WHAT IS NEEDED: All of the data below should be written out again exactly.
- Opening Delimiter -
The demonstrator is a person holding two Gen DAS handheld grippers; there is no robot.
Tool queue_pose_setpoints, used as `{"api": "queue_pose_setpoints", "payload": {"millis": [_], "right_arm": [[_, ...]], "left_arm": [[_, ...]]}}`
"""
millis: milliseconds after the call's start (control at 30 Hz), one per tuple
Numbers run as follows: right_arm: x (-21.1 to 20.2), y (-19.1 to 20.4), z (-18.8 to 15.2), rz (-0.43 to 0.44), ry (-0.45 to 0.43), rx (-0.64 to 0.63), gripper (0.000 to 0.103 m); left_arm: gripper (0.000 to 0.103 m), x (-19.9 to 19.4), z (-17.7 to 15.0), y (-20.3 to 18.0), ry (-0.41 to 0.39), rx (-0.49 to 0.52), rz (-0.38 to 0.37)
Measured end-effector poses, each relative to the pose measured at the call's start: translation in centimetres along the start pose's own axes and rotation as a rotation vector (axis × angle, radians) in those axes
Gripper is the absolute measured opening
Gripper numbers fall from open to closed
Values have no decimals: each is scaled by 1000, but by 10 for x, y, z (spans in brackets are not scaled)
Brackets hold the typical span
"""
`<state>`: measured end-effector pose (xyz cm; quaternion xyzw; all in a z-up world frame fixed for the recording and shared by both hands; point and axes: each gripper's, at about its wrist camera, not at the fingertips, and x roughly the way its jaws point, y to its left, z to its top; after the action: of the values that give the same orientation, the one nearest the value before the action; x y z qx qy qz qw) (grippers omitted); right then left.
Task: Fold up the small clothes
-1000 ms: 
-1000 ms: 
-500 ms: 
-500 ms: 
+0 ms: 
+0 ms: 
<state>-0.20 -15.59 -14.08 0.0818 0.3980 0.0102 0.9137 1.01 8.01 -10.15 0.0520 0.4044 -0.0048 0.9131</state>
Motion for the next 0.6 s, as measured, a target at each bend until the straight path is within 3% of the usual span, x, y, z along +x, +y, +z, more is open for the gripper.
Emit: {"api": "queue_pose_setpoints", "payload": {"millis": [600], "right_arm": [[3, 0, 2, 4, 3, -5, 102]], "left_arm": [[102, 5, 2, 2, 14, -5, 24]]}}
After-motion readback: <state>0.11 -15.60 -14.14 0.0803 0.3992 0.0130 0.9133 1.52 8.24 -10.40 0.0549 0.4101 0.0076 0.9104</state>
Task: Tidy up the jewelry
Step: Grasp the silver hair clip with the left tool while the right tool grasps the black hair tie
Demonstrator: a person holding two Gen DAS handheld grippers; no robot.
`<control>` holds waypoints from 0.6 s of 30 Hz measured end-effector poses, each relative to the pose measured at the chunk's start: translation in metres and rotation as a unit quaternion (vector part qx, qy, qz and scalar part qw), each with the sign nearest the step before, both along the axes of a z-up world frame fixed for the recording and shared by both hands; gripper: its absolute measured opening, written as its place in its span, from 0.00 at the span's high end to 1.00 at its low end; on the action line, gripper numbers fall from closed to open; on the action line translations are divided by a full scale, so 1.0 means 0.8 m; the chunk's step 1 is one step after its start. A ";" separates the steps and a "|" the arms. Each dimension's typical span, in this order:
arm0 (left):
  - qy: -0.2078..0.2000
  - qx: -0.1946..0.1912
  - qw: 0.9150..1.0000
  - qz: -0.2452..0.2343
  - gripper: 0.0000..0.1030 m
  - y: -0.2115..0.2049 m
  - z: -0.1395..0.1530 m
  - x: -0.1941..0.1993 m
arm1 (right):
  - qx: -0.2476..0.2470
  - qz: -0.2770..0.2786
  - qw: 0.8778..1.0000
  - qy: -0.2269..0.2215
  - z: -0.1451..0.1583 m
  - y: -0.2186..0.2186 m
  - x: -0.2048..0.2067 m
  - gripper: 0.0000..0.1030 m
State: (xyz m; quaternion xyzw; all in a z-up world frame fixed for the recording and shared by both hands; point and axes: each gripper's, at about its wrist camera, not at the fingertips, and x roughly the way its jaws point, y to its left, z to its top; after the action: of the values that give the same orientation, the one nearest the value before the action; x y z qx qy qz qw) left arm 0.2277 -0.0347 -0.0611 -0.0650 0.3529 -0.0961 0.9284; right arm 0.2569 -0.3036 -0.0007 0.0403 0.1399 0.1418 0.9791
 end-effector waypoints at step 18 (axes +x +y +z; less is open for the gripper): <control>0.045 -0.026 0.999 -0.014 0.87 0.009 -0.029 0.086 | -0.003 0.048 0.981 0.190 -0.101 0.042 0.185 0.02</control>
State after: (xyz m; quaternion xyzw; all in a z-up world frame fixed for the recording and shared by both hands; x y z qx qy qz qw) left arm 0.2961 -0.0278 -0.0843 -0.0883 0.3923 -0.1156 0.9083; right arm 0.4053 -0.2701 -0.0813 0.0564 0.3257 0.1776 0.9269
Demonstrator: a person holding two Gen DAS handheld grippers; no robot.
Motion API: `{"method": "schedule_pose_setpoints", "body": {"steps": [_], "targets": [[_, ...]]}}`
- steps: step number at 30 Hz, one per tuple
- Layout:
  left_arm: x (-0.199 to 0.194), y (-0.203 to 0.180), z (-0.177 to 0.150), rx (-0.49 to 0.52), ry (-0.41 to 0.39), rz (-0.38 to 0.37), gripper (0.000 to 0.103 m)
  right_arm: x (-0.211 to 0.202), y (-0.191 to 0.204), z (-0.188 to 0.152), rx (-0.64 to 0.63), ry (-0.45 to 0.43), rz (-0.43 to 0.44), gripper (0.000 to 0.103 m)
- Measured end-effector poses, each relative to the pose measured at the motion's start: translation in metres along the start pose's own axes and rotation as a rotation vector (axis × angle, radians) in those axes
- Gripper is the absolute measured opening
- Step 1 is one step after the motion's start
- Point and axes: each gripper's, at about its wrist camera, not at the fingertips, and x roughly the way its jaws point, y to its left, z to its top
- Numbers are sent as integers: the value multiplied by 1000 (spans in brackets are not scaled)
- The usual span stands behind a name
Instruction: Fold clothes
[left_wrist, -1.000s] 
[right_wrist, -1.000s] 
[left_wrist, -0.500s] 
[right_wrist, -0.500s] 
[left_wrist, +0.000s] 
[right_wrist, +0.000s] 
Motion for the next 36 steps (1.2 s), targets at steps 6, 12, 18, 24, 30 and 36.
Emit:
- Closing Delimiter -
SOLVED EXERCISE:
The demonstrator is a person holding two Gen DAS handheld grippers; there is no robot.
Tool queue_pose_setpoints, used as `{"api": "queue_pose_setpoints", "payload": {"millis": [_], "right_arm": [[_, ...]], "left_arm": [[_, ...]]}}`
"""
millis: milliseconds after the call's start (control at 30 Hz), one per tuple
Numbers run as follows: right_arm: x (-21.1 to 20.2), y (-19.1 to 20.4), z (-18.8 to 15.2), rz (-0.43 to 0.44), ry (-0.45 to 0.43), rx (-0.64 to 0.63), gripper (0.000 to 0.103 m); left_arm: gripper (0.000 to 0.103 m), x (-19.9 to 19.4), z (-17.7 to 15.0), y (-20.3 to 18.0), ry (-0.41 to 0.39), rx (-0.49 to 0.52), rz (-0.38 to 0.37)
Measured end-effector poses, each relative to the pose measured at the call's start: translation in centimetres along the start pose's own axes and rotation as a rotation vector (axis × angle, radians) in those axes
Gripper is the absolute measured opening
Gripper numbers fall from open to closed
Values have no decimals: each is scaled by 1000, but by 10 for x, y, z (spans in brackets are not scaled)
Brackets hold the typical span
"""
`<state>`: measured end-effector pose (xyz cm; quaternion xyzw; all in a z-up world frame fixed for the recording and shared by both hands; point and axes: each gripper's, at about its wrist camera, not at the fingertips, and x roughly the way its jaws point, y to its left, z to its top; after the action: of the values that give the same orientation, the one nearest the value before the action; x y z qx qy qz qw) (grippers omitted); right then left.
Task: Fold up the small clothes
-1000 ms: 
-1000 ms: 
-500 ms: 
-500 ms: 
+0 ms: 
+0 ms: 
<state>-0.20 -15.59 -14.08 0.0818 0.3980 0.0102 0.9137 1.01 8.01 -10.15 0.0520 0.4044 -0.0048 0.9131</state>
Motion for the next 0.6 s, as measured, a target at each bend until the straight path is within 3% of the usual span, x, y, z along +x, +y, +z, more is open for the gripper.
Emit: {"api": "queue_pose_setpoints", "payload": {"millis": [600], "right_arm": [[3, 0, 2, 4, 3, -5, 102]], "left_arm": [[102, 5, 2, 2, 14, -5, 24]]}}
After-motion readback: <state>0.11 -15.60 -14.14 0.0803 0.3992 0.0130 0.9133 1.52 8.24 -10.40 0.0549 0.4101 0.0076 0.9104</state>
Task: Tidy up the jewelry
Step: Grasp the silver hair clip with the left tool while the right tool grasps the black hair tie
Demonstrator: a person holding two Gen DAS handheld grippers; no robot.
`<control>` holds waypoints from 0.6 s of 30 Hz measured end-effector poses, each relative to the pose measured at the chunk's start: translation in metres and rotation as a unit quaternion (vector part qx, qy, qz and scalar part qw), each with the sign nearest the step before, both along the axes of a z-up world frame fixed for the recording and shared by both hands; gripper: its absolute measured opening, written as its place in its span, from 0.00 at the span's high end to 1.00 at its low end; on the action line, gripper numbers fall from closed to open; on the action line translations are divided by a full scale, so 1.0 means 0.8 m; the chunk's step 1 is one step after its start. A ";" separates the steps and a "|" the arms. Each dimension's typical span, in this order:
arm0 (left):
  - qy: -0.2078..0.2000
  - qx: -0.1946..0.1912
  - qw: 0.9150..1.0000
  - qz: -0.2452..0.2343
  - gripper: 0.0000..0.1030 m
  - y: -0.2115..0.2049 m
  - z: -0.1395..0.1530 m
  - x: -0.1941..0.1993 m
arm1 (right):
  - qx: -0.2476..0.2470
  - qz: -0.2770..0.2786
  - qw: 0.8778..1.0000
  - qy: -0.2269..0.2215
  - z: -0.1451..0.1583 m
  - y: -0.2186..0.2186 m
  - x: -0.2048..0.2067 m
  - gripper: 0.0000..0.1030 m
State: (xyz m; quaternion xyzw; all in a z-up world frame fixed for the recording and shared by both hands; point and axes: each gripper's, at about its wrist camera, not at the fingertips, and x roughly the way its jaws point, y to its left, z to its top; after the action: of the values that give the same orientation, the one nearest the value before the action; x y z qx qy qz qw) left arm 0.2277 -0.0347 -0.0611 -0.0650 0.3529 -0.0961 0.9284; right arm 0.2569 -0.3036 -0.0007 0.0403 0.1399 0.1418 0.9791
 end-effector waypoints at step 18 (axes +x +y +z; less is open for the gripper): <control>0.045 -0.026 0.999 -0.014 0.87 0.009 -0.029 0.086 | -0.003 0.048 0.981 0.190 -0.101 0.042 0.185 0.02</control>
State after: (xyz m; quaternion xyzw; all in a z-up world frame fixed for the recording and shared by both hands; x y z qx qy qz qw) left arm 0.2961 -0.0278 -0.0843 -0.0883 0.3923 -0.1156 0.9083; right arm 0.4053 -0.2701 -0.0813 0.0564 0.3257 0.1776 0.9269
Demonstrator: a person holding two Gen DAS handheld grippers; no robot.
Motion API: `{"method": "schedule_pose_setpoints", "body": {"steps": [_], "targets": [[_, ...]]}}`
- steps: step number at 30 Hz, one per tuple
- Layout:
  left_arm: x (-0.199 to 0.194), y (-0.203 to 0.180), z (-0.177 to 0.150), rx (-0.49 to 0.52), ry (-0.41 to 0.39), rz (-0.38 to 0.37), gripper (0.000 to 0.103 m)
  right_arm: x (-0.211 to 0.202), y (-0.191 to 0.204), z (-0.188 to 0.152), rx (-0.64 to 0.63), ry (-0.45 to 0.43), rz (-0.43 to 0.44), gripper (0.000 to 0.103 m)
- Measured end-effector poses, each relative to the pose measured at the motion's start: translation in metres along the start pose's own axes and rotation as a rotation vector (axis × angle, radians) in those axes
- Gripper is the absolute measured opening
- Step 1 is one step after the motion's start
- Point and axes: each gripper's, at about its wrist camera, not at the fingertips, and x roughly the way its jaws point, y to its left, z to its top
- Numbers are sent as integers: the value multiplied by 1000 (spans in brackets are not scaled)
- The usual span stands behind a name
Instruction: Fold clothes
[left_wrist, -1.000s] 
[right_wrist, -1.000s] 
[left_wrist, -0.500s] 
[right_wrist, -0.500s] 
[left_wrist, +0.000s] 
[right_wrist, +0.000s] 
Motion for the next 36 steps (1.2 s), targets at steps 6, 12, 18, 24, 30 and 36.
Emit:

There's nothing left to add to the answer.